Mortgage data shows ‘how robust’ the market was before government meddling

Mortgage lenders approved significantly more mortgages than expected in August, the latest Bank of England data shows.

Mortgage approvals rose to 74,340 last month, up from 63,740 in July and the highest reading since January.

Anthony Codling, former City analyst and now chief executive of proptech firm Twindig, said: “Mortgage approvals leapt by 17% in August to 74,340, once again showing how robust the housing market has been without the interference of the government.

“However, the meddling of the mini-budget is likely to hit the housing market for six and knock it off course as lenders rush to pull mortgages [the lifeblood of the housing market] off the shelves.”

Jason Tebb, CEO at OnTheMarket.com, points out that net borrowing of mortgage debt by individuals picked up in August compared with the previous month and remains above the 12-month pre-pandemic average.

He said: “Approvals for house purchases, an indicator of future borrowing, increased sharply after a downwards trend over the previous several months.

“Our own figures show sentiment remained robust as 54 per cent of properties were Sold Subject to Contract within 30 days of being advertised for sale in August.

“The inevitable rebalancing of the housing market continued in August as more stock came to market. As we head into autumn, and housing affordability becomes more stretched for buyers, sellers will need advice from an experienced local agent more than ever before.”

The founding director of Revolution Brokers, Almas Uddin, commented: “Mortgage approvals have continued to climb skyward in recent months, despite mortgage rates increasing in line with numerous base rate hikes by the Bank of England.

“This has been spurred by a sense of urgency from the nation’s homebuyers, who are keen to secure what remain fairly reasonable rates in anticipation of further increases to come this year.

“With a number of lenders opting to cut their product range this week, we can expect to see the volume of mortgage approvals decline in the coming months, purely due to a reduction in consumer choice, particularly higher loan to value products.

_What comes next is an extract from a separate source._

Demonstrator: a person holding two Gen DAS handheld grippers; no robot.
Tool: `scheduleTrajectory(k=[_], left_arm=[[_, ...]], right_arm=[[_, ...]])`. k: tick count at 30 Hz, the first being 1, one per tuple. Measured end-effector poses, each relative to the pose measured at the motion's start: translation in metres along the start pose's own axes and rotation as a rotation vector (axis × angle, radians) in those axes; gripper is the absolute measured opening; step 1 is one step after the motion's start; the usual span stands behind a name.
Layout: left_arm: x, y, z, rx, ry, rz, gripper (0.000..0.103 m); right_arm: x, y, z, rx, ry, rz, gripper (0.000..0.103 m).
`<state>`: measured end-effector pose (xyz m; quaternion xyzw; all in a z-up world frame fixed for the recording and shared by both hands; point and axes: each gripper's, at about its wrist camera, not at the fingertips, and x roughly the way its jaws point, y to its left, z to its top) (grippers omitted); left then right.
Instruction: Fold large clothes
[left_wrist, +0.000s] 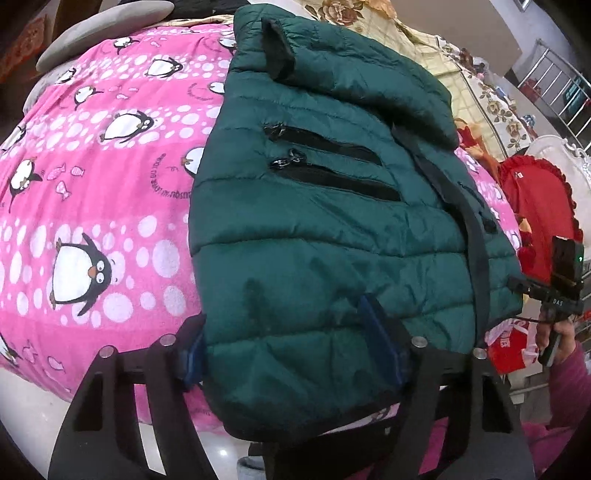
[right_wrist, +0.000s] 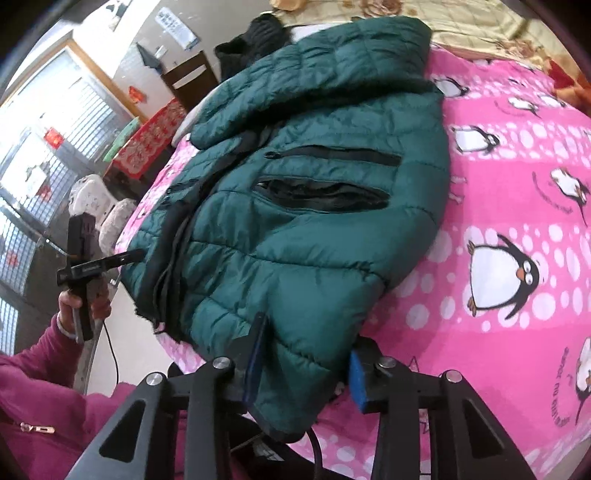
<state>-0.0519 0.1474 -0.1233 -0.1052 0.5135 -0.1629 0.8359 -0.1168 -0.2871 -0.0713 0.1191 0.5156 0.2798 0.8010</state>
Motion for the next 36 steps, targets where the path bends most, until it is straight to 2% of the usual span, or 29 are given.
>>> scheduleTrajectory(k=[3,6,7,8,10,11,12,14,15,16,17,19,21,23,26,29,33,36], left_arm=[[-0.003,0.003,0.002,-0.013,0.004,-0.006,0.07],[-0.003,0.007,0.003,-0.051,0.017,-0.026,0.07],[-0.001,0.009,0.004,-0.058,0.029,-0.033,0.07],[0.001,0.01,0.005,-0.072,0.039,-0.038,0.072],[0.004,0.013,0.005,-0.102,0.045,-0.053,0.076],[0.004,0.012,0.005,-0.107,0.044,-0.056,0.08],[0.004,0.01,0.005,-0.103,0.045,-0.059,0.083],[0.006,0.007,0.005,-0.084,0.049,-0.047,0.084],[0.007,0.006,0.004,-0.076,0.05,-0.041,0.084],[0.007,0.003,0.004,-0.057,0.055,-0.035,0.084],[0.006,0.0,0.004,-0.029,0.065,-0.028,0.084],[0.002,-0.004,0.004,0.009,0.076,-0.033,0.072],[-0.007,-0.006,0.006,0.018,0.065,-0.057,0.04],[-0.016,-0.007,0.009,0.026,0.047,-0.077,0.032],[-0.038,-0.015,0.018,0.061,-0.009,-0.093,0.026],[-0.063,-0.019,0.035,0.061,-0.095,-0.13,0.025],[-0.093,-0.025,0.069,0.057,-0.241,-0.154,0.024],[-0.101,-0.028,0.099,0.039,-0.318,-0.165,0.023]], right_arm=[[0.001,-0.013,0.005,0.069,0.01,0.073,0.037],[0.001,-0.012,0.005,0.051,0.013,0.106,0.038],[0.0,-0.011,0.007,0.046,0.011,0.115,0.042],[0.003,-0.012,0.008,0.048,0.03,0.121,0.059],[0.018,-0.015,0.007,0.087,0.112,0.139,0.08],[0.029,-0.013,0.005,0.084,0.137,0.134,0.08],[0.029,-0.008,0.002,0.054,0.124,0.114,0.079],[0.027,0.001,0.003,0.03,0.084,0.115,0.059],[0.023,0.002,0.004,0.037,0.066,0.127,0.054],[0.02,0.002,0.006,0.04,0.046,0.137,0.042],[0.014,0.003,0.008,0.034,0.015,0.143,0.037],[0.008,0.006,0.01,0.024,-0.001,0.135,0.034],[0.003,0.011,0.014,0.001,-0.013,0.12,0.032],[-0.005,0.019,0.021,-0.019,-0.04,0.121,0.03],[-0.021,0.028,0.034,-0.047,-0.092,0.129,0.029],[-0.037,0.034,0.047,-0.072,-0.153,0.13,0.028],[-0.065,0.037,0.08,-0.078,-0.284,0.113,0.026],[-0.078,0.036,0.105,-0.079,-0.348,0.08,0.024]])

“However, we don’t expect that this will cause buyer demand to evaporate completely and a robust level of market activity will remain.”

The latest mortgage approval figures are certainly positive and demonstrate the continued strength of the market in the face of an increasingly uncertain economic backdrop, according to the CEO of Octane Capital, Jonathan Samuels.

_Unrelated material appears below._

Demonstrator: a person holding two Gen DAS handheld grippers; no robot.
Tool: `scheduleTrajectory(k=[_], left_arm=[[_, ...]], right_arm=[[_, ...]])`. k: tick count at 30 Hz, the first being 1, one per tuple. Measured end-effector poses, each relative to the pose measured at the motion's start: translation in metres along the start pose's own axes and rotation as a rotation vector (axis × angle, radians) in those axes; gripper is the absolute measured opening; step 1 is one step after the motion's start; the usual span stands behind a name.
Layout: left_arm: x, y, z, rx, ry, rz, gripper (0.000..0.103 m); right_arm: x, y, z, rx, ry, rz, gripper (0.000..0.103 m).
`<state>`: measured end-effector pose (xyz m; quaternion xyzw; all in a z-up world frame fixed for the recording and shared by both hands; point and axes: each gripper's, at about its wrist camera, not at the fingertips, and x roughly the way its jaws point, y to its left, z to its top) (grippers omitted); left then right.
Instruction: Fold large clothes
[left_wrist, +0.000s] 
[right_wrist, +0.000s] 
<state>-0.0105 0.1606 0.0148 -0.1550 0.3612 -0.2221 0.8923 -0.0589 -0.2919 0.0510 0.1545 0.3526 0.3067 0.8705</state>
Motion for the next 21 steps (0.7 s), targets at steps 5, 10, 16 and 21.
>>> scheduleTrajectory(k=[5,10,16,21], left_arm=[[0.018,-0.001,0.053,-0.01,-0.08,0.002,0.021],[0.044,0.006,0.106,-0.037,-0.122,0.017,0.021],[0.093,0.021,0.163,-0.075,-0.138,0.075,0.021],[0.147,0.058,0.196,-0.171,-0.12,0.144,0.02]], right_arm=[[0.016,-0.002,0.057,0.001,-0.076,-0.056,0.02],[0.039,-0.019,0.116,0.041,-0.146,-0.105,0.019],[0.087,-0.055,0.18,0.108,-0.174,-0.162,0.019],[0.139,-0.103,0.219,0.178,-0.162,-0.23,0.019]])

Samuels said: “[The latest mortgage data] don’t account for the recent turbulence seen within the sector as a result of inflationary pressures and a reduction in product choice, which is sure to dent the number of homebuyers opting to take the plunge in the coming months.”

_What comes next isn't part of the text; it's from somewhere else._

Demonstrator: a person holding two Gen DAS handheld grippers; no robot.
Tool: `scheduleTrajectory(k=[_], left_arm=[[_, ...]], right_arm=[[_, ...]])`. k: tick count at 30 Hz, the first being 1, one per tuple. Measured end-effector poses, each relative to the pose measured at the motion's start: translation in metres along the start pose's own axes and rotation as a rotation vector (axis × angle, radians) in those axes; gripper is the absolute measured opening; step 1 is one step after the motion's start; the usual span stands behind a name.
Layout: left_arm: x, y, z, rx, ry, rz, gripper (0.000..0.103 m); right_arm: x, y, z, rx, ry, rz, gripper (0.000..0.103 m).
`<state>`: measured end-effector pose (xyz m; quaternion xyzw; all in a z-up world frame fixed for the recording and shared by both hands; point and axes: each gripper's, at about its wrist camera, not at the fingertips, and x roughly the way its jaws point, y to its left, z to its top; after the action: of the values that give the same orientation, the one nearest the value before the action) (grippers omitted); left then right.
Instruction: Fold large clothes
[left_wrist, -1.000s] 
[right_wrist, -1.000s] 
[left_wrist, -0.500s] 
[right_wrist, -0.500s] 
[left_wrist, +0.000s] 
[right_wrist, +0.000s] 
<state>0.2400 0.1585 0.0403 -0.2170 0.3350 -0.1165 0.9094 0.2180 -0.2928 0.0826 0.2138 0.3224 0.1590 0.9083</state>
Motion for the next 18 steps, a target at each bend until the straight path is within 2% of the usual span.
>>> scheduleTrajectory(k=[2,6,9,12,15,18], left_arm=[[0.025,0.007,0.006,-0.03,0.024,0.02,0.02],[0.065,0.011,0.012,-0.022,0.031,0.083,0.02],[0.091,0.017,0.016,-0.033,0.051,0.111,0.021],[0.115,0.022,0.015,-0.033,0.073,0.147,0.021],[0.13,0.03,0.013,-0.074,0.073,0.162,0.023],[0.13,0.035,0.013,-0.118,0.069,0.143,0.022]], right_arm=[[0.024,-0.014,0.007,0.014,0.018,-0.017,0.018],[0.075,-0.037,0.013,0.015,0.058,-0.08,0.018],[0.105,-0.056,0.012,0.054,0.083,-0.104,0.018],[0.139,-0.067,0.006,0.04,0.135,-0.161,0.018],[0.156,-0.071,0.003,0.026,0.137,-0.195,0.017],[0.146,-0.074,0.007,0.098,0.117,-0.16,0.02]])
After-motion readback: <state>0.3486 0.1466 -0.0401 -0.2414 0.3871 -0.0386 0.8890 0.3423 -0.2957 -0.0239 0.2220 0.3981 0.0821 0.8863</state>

Stuart Wilson, CEO at Air, added: “In the month since the last Bank of England update, a lot has changed for the UK economy, mortgage market and advisers. With interest rates at 2008 levels, energy prices capped to limit inflation and now a stamp duty cut from the Chancellor, we are looking at a very different economic landscape ahead.

“These August figures might be the last ‘business as usual’ data we see for a while. Mortgage borrowing has continued to remain above pre-pandemic averages, but approvals for new mortgages rose sharply and, with a new Stamp Duty cut coming into effect, it’s likely this will continue.

“While the current turmoil in the mortgage market will hit those on SVR or looking to purchase or remortgage, older borrowers on fixed incomes are likely to be particularly squeezed. Although they may have smaller mortgages than some younger borrowers, a disproportionate amount of their income will be used to cover the rapidly rising cost of food and utilities while affordability rules may mean that they are trapped on SVR. People who are concerned need to speak to their mortgage broker or a specialist adviser.

“As part of the advice process, good specialist advisers will take care to counsel customers on alternative ways of debt management, cost cutting and ways to handle their current financial challenges which may include considering whether the long-term fixed rate deals offered by RIOs and equity release may be an option. Providing someone with the surety that they know what they need to pay each month as well as the option to stop making payments if needs be should not be underestimated.